### Work request
Give back every line of the material exactly, as it appears below.

#####

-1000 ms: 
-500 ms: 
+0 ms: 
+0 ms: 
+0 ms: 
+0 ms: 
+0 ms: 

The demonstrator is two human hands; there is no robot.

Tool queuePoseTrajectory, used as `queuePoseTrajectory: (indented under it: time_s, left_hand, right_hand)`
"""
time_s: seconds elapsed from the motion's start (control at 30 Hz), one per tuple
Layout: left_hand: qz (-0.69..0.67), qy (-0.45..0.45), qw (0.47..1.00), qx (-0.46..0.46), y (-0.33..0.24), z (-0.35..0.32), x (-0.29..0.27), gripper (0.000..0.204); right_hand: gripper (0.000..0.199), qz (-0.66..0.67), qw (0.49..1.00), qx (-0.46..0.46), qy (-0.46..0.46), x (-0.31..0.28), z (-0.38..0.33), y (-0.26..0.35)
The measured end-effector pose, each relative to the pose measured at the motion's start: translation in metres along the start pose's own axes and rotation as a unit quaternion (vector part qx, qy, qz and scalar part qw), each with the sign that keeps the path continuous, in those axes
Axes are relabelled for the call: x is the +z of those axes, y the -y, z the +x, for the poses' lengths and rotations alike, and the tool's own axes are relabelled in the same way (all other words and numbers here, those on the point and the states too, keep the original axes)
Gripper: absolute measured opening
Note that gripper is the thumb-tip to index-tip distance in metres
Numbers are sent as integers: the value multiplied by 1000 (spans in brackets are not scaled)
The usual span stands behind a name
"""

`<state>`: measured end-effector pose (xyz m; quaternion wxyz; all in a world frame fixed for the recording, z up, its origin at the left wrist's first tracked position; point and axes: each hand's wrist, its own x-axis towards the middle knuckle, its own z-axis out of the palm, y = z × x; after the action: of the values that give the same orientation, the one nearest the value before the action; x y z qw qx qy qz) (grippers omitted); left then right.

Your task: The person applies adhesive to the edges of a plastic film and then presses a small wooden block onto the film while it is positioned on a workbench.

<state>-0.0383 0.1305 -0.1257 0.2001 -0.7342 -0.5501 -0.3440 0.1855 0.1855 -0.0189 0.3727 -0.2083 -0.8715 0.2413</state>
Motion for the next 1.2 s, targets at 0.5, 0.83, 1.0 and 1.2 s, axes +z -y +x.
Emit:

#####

### Result
-1000 ms: 
-500 ms: 
+0 ms: 
+0 ms: 
+0 ms: 
+0 ms: 
+0 ms: 

The demonstrator is two human hands; there is no robot.

Tool queuePoseTrajectory, used as `queuePoseTrajectory: (indented under it: time_s, left_hand, right_hand)`
"""
time_s: seconds elapsed from the motion's start (control at 30 Hz), one per tuple
Layout: left_hand: qz (-0.69..0.67), qy (-0.45..0.45), qw (0.47..1.00), qx (-0.46..0.46), y (-0.33..0.24), z (-0.35..0.32), x (-0.29..0.27), gripper (0.000..0.204); right_hand: gripper (0.000..0.199), qz (-0.66..0.67), qw (0.49..1.00), qx (-0.46..0.46), qy (-0.46..0.46), x (-0.31..0.28), z (-0.38..0.33), y (-0.26..0.35)
The measured end-effector pose, each relative to the pose measured at the motion's start: translation in metres along the start pose's own axes and rotation as a unit quaternion (vector part qx, qy, qz and scalar part qw), each with the sign that keeps the path continuous, in those axes
Axes are relabelled for the call: x is the +z of those axes, y the -y, z the +x, for the poses' lengths and rotations alike, and the tool's own axes are relabelled in the same way (all other words and numbers here, those on the point and the states too, keep the original axes)
Gripper: absolute measured opening
Note that gripper is the thumb-tip to index-tip distance in metres
Numbers are sent as integers: the value multiplied by 1000 (spans in brackets are not scaled)
The usual span stands behind a name
"""

`<state>`: measured end-effector pose (xyz m; quaternion wxyz; all in a world frame fixed for the recording, z up, its origin at the left wrist's first tracked position; point and axes: each hand's wrist, its own x-axis towards the middle knuckle, its own z-axis out of the palm, y = z × x; after the action: of the values that give the same orientation, the one nearest the value before the action; x y z qw qx qy qz) (grippers omitted); left then right.

Your task: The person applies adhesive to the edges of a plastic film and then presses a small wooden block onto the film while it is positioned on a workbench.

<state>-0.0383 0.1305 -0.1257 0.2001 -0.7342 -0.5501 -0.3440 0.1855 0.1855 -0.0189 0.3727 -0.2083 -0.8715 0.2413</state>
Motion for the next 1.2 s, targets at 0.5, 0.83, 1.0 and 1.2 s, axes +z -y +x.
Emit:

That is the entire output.